• **Task objective**
Copy out again, unchanged, the listing below from the line that has "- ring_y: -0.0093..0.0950" through the line that has "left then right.".

• **Recorded information**
--------------------
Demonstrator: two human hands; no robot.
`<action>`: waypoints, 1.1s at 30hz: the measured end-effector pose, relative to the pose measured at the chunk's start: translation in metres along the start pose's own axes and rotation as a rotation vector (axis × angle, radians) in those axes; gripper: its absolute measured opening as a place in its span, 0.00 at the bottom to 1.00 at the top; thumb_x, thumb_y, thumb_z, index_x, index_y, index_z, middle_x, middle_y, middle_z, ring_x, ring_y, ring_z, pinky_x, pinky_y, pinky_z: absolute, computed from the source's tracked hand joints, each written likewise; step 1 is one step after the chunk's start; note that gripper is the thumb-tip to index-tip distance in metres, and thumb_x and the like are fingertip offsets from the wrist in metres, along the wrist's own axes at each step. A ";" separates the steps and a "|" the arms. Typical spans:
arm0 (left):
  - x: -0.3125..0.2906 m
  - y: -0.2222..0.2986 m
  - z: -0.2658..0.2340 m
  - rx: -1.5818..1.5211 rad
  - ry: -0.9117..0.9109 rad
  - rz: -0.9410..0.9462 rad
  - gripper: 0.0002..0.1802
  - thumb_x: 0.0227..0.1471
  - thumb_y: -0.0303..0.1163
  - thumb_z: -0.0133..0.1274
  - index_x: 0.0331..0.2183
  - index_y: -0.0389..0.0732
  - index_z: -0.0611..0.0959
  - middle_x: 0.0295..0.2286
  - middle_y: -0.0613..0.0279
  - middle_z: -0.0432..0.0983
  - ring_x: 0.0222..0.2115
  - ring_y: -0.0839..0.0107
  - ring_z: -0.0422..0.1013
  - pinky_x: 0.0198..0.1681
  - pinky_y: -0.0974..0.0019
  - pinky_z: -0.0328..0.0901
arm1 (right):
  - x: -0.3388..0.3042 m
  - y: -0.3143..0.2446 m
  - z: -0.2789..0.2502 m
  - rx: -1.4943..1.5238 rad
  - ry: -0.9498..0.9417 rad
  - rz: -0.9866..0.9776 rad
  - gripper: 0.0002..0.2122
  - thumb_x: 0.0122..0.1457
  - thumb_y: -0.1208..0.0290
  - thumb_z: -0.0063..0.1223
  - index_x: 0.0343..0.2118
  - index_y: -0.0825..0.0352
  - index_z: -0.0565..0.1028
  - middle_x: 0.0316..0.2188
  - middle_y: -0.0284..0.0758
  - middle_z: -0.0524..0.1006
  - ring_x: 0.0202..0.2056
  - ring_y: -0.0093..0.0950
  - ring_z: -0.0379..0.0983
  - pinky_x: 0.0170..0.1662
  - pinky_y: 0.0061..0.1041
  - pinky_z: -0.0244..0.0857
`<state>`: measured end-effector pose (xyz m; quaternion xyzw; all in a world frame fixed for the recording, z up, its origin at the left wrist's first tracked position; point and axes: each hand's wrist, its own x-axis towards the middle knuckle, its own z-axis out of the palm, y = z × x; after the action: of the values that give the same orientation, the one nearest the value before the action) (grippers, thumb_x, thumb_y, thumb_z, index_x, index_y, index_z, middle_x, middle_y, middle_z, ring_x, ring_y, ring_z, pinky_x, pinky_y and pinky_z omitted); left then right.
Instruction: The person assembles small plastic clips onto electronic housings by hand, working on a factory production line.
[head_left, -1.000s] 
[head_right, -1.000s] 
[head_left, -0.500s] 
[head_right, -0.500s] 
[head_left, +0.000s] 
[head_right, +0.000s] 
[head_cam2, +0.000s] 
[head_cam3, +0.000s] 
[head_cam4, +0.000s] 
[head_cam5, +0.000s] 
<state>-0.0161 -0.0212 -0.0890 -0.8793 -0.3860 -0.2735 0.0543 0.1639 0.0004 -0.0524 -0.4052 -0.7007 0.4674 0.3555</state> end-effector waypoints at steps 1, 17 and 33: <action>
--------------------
• **Written response**
  - ring_y: -0.0093..0.0950
  - ring_z: -0.0379..0.0983
  - pinky_x: 0.0170..0.1662
  - pinky_y: 0.0061..0.1041
  - pinky_z: -0.0244..0.0857
`<state>`: measured end-effector pose (xyz m; quaternion xyzw; all in a world frame fixed for the recording, z up, its origin at the left wrist's first tracked position; point and axes: each hand's wrist, its own x-axis towards the middle knuckle, its own z-axis out of the palm, y = z × x; after the action: of the values that give the same orientation, the one nearest the value before the action) (grippers, thumb_x, thumb_y, thumb_z, index_x, index_y, index_z, middle_x, middle_y, middle_z, ring_x, ring_y, ring_z, pinky_x, pinky_y and pinky_z omitted); left then right.

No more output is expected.